The FDA approved Bristol Myers Squibb’s autologous CD19-directed chimeric antigen receptor T-cell (CAR-T) therapy lisocabtagene maraleucel (liso-cel, marketed as Breyanzi) for the treatment of relapsed/refractory (r/r) marginal zone lymphoma in adults who have previously been treated with at least 2 lines of systemic therapy.

2. Autologous Stem Cell Therapy for Alzheimer Disease Advances to Phase 2 After Positive Early Findings

At the 18th Clinical Trials on Alzheimer’s Disease (CTAD) conference, held December 1-4, 2025, in San Diego, California, investigators shared promising phase 1 data supporting the safety and feasibility of RB-ADSC, an autologous Wnt-enriched stem cell therapy delivered directly to the brain for patients with Alzheimer disease.

3. FasTCAR Manufactured BCMAxCD19 CAR T-cell Therapy Shows Promise for Multiple Myeloma

The next-generation dual BCMA and CD19-targeted CAR T-cell therapy AZD0120 that was manufactured rapidly using the FasTCAR technology elicited an objective response in nearly all patients with relapsed/refractory multiple myeloma, according to preliminary findings from the phase 1b/2 DURGA-1 study (NCT05850234) presented at the 67th ASH Annual Meeting and Exposition, held December 6 to 9, 2025, in Orlando, Florida.

4. The Use of Artificial Intelligence in Genetic Counseling

At the 44th National Society of Genetic Counselors (NSGC) Annual Conference, held November 6 to 10 in Seattle, Washington, CGTLive® interviewed Colleen Caleshu, MS, CGC, the senior director of research and real world data at Genome Medical, who chaired a session on the use of AI by genetic counselors, to get her insight on the key takeaways that were discussed by the session's speakers.

5. Senti Bio's SENTI-202 Snags RMAT Designation

Senti Bio has received a regenerative medicine advanced therapy (RMAT) designation from the FDA for SENTI-202, an investigational allogeneic chimeric antigen receptor natural killer (CAR-NK) cell therapy candidate intended to treat r/r acute myeloid leukemia (AML) and myelodysplastic syndrome.
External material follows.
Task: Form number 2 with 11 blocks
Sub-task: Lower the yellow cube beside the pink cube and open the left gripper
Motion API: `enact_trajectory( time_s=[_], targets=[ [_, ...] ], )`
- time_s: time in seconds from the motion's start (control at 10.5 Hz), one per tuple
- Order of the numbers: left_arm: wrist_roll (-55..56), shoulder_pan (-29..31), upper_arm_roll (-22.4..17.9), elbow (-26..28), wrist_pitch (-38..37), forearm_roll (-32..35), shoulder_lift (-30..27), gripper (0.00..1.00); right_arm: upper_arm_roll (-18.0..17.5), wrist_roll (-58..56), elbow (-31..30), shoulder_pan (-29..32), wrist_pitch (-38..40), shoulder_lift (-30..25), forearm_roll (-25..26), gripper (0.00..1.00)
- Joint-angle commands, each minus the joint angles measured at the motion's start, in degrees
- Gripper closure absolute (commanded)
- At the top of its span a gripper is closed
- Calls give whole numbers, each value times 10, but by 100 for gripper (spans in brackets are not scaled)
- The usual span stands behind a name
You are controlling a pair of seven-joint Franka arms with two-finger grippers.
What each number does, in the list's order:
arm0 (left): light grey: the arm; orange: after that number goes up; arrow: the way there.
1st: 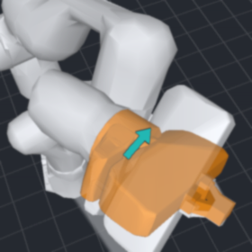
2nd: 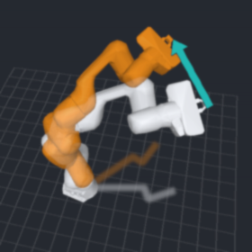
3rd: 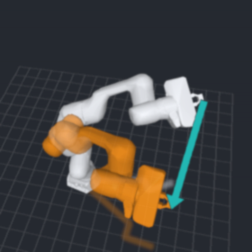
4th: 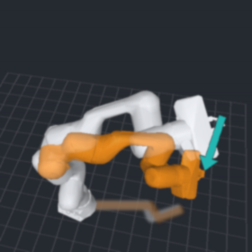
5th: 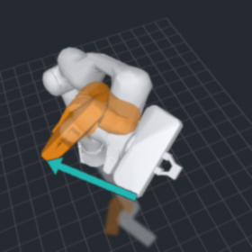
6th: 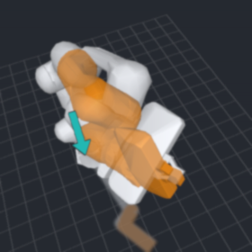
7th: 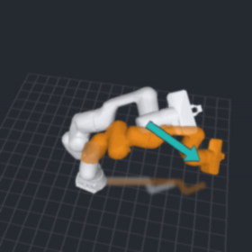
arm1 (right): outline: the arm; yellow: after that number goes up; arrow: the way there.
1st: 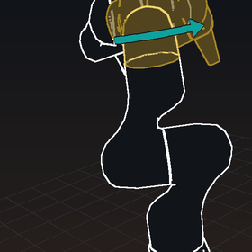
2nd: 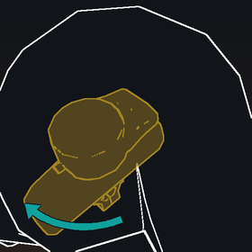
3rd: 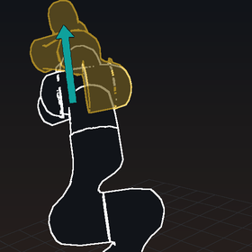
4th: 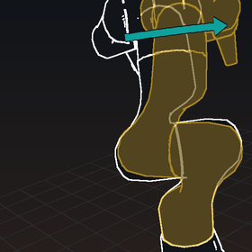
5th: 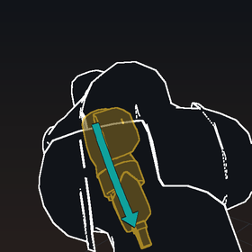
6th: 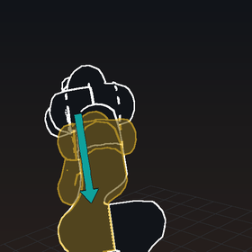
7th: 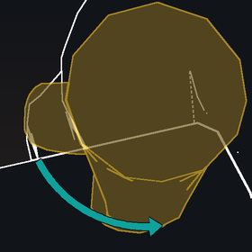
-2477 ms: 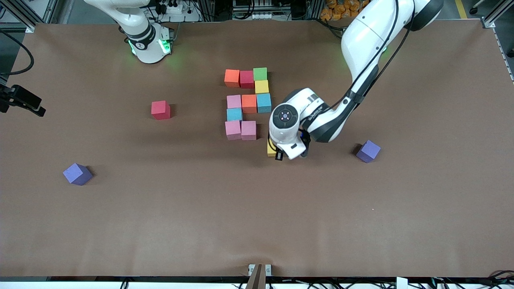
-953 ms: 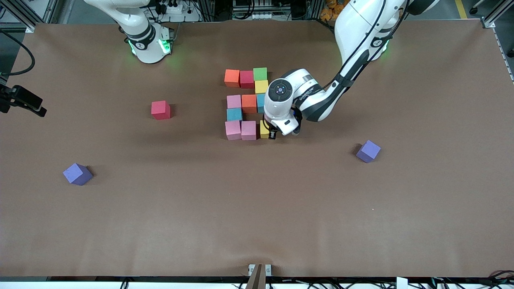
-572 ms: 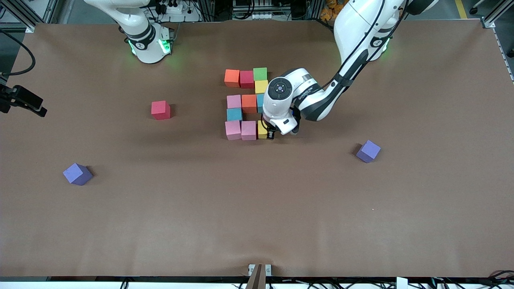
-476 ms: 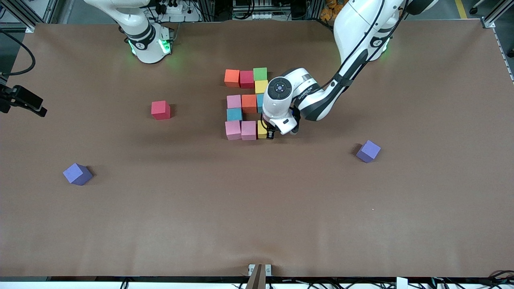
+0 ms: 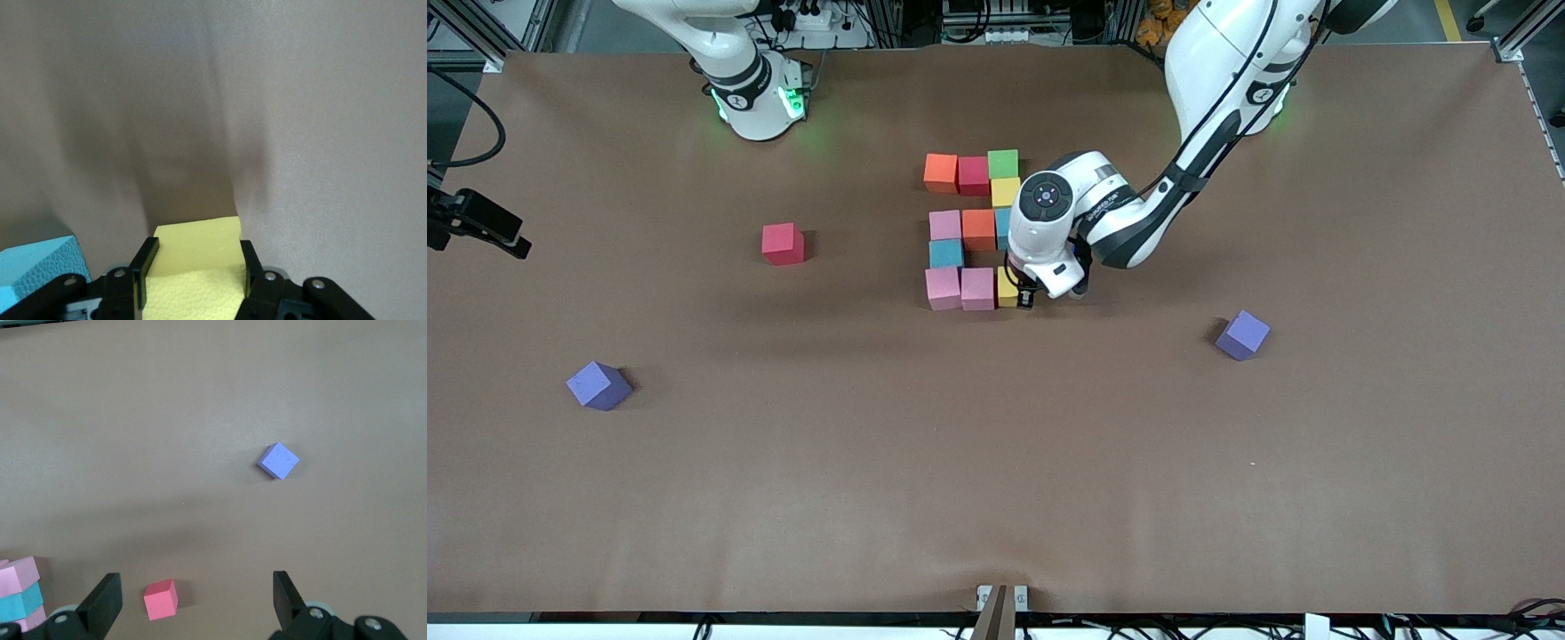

The RMAT designation specifically applies to treating adults with r/r AML. Notably, SENTI-202 received orphan drug designation from the FDA earlier in 2025. “Leveraging our Logic Gate technology, SENTI-202 has continued to demonstrate its ability to aggressively kill cancer cells while protecting normal cells for hard-to-treat cancers such as AML, a central challenge in oncology,” Kanya Rajangam, MD, PhD, the chief Medical Officer of Senti Biosciences, said in a statement. “We view the FDA’s decision to grant RMAT and orphan drug designations to SENTI-202 as major milestones for the AML patient community and we look forward to working with regulators to develop this potentially first-in-class treatment as quickly as possible and to accelerate a paradigm shift in how we treat other difficult cancers.”

6. First Patient Treated in Frontline Trial for CREATE Medicines' In Vivo CAR-T MT-303

CREATE Medicines has dosed the first patient in a phase 1 clinical trial (NCT06478693) evaluating MT-303, an in vivo CAR-T product, as a first-line treatment for metastatic hepatocellular carcinoma (HCC). Notably, the trial is assessing MT-303 along with a regimen that also includes standard of care treatments atezolizumab and bevacizumab. “New modalities capable of expanding the benefit of the current treatment options for HCC are urgently needed,” Vladimir Andelkovic, MD, FRACP, the principal investigator at ICON Cancer Centre in Brisbane, Australia, said in a statement. “Adding the immune engagement potential of MT-303 to atezolizumab and bevacizumab in frontline systemic therapy, where immune fitness is more preserved, is both scientifically compelling and potentially clinically meaningful.”